ASSIGNED TASK: The answer is a stretch of the material below, returned exactly: the line containing "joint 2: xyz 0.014", the line containing "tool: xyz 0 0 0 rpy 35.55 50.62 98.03", and all lines between.

RAW DATA:
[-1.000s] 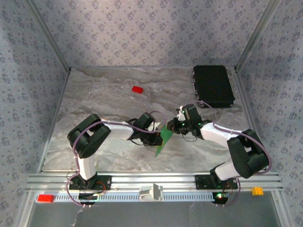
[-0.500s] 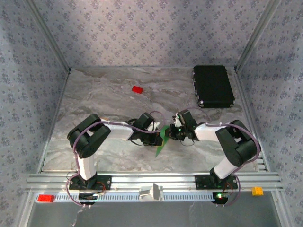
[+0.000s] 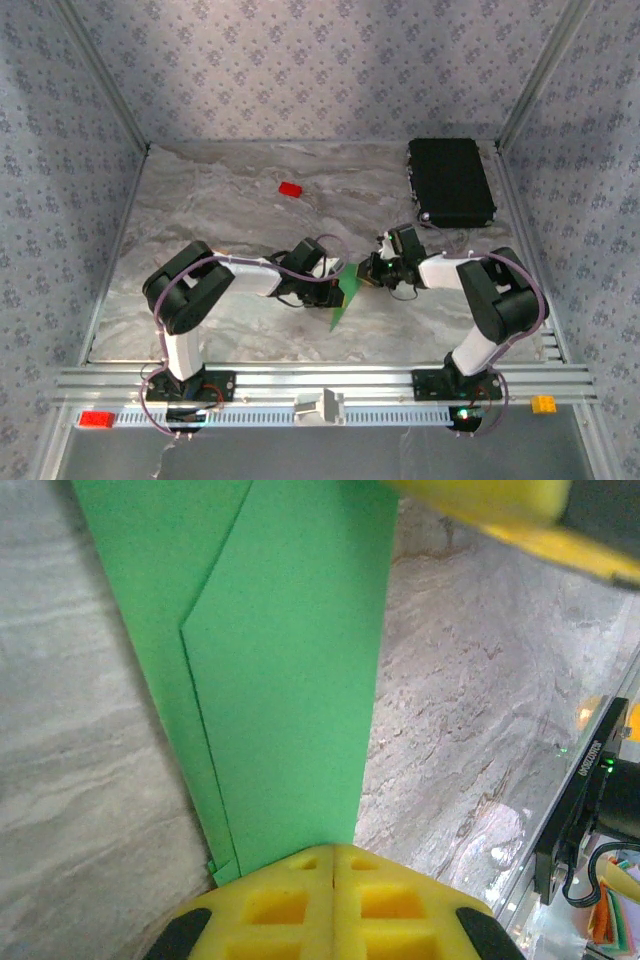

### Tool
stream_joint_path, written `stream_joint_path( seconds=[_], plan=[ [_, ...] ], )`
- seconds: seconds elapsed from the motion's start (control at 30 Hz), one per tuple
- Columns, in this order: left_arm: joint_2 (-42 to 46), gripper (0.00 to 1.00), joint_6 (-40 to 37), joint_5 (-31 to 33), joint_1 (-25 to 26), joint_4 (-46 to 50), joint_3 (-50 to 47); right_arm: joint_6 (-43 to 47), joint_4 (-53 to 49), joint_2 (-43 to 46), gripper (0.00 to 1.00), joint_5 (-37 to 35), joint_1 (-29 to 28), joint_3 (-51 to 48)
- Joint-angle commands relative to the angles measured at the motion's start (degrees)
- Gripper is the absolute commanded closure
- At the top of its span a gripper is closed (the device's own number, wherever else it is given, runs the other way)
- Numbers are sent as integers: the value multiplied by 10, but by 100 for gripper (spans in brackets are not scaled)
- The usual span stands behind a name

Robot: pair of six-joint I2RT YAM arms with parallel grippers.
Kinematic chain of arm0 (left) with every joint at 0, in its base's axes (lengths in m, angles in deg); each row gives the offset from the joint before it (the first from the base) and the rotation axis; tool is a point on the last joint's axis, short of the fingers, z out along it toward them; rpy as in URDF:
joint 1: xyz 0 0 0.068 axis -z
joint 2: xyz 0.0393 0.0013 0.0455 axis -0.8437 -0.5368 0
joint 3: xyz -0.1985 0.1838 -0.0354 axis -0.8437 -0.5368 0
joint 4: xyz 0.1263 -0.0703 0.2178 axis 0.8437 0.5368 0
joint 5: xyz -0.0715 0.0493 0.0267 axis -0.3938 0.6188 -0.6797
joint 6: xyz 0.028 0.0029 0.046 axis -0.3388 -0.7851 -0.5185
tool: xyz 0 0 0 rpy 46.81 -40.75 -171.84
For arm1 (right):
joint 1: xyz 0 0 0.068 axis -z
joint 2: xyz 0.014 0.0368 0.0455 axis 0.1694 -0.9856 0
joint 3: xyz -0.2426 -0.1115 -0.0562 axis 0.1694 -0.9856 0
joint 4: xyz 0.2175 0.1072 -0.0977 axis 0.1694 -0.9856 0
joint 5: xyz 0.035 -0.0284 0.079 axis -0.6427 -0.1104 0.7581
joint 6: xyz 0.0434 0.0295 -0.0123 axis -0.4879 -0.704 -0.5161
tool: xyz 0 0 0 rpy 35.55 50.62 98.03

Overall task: Fold a paper plane with a square sheet of paper (pick it up from the middle)
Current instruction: Fold the wing for the fifth time at the center of the table.

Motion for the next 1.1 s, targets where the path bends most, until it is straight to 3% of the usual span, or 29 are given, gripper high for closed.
stream_joint_path(
  seconds=[0.0, 0.47, 0.67, 0.87, 1.07],
  plan=[
    [-20, 100, -6, 11, 0, 73, -19, 24, -39, -8, 91, -63, 20, 17],
    [-5, 100, -50, 15, -14, 109, -36, 32, -102, 4, 91, -139, 42, 54],
    [-2, 100, -60, 1, -14, 108, -36, 36, -121, 59, 91, -143, 44, 47],
    [3, 100, -60, 0, -14, 103, -39, 55, -117, 122, 89, -89, 19, 45],
    [7, 100, -52, -1, -14, 99, -36, 49, -90, 65, 89, -30, -37, 43]
  ],
)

SOLUTION FOR THIS TASK:
joint 2: xyz 0.014 0.0368 0.0455 axis 0.1694 -0.9856 0
joint 3: xyz -0.2426 -0.1115 -0.0562 axis 0.1694 -0.9856 0
joint 4: xyz 0.2175 0.1072 -0.0977 axis 0.1694 -0.9856 0
joint 5: xyz 0.035 -0.0284 0.079 axis -0.6427 -0.1104 0.7581
joint 6: xyz 0.0434 0.0295 -0.0123 axis -0.4879 -0.704 -0.5161
tool: xyz 0 0 0 rpy 35.55 50.62 98.03

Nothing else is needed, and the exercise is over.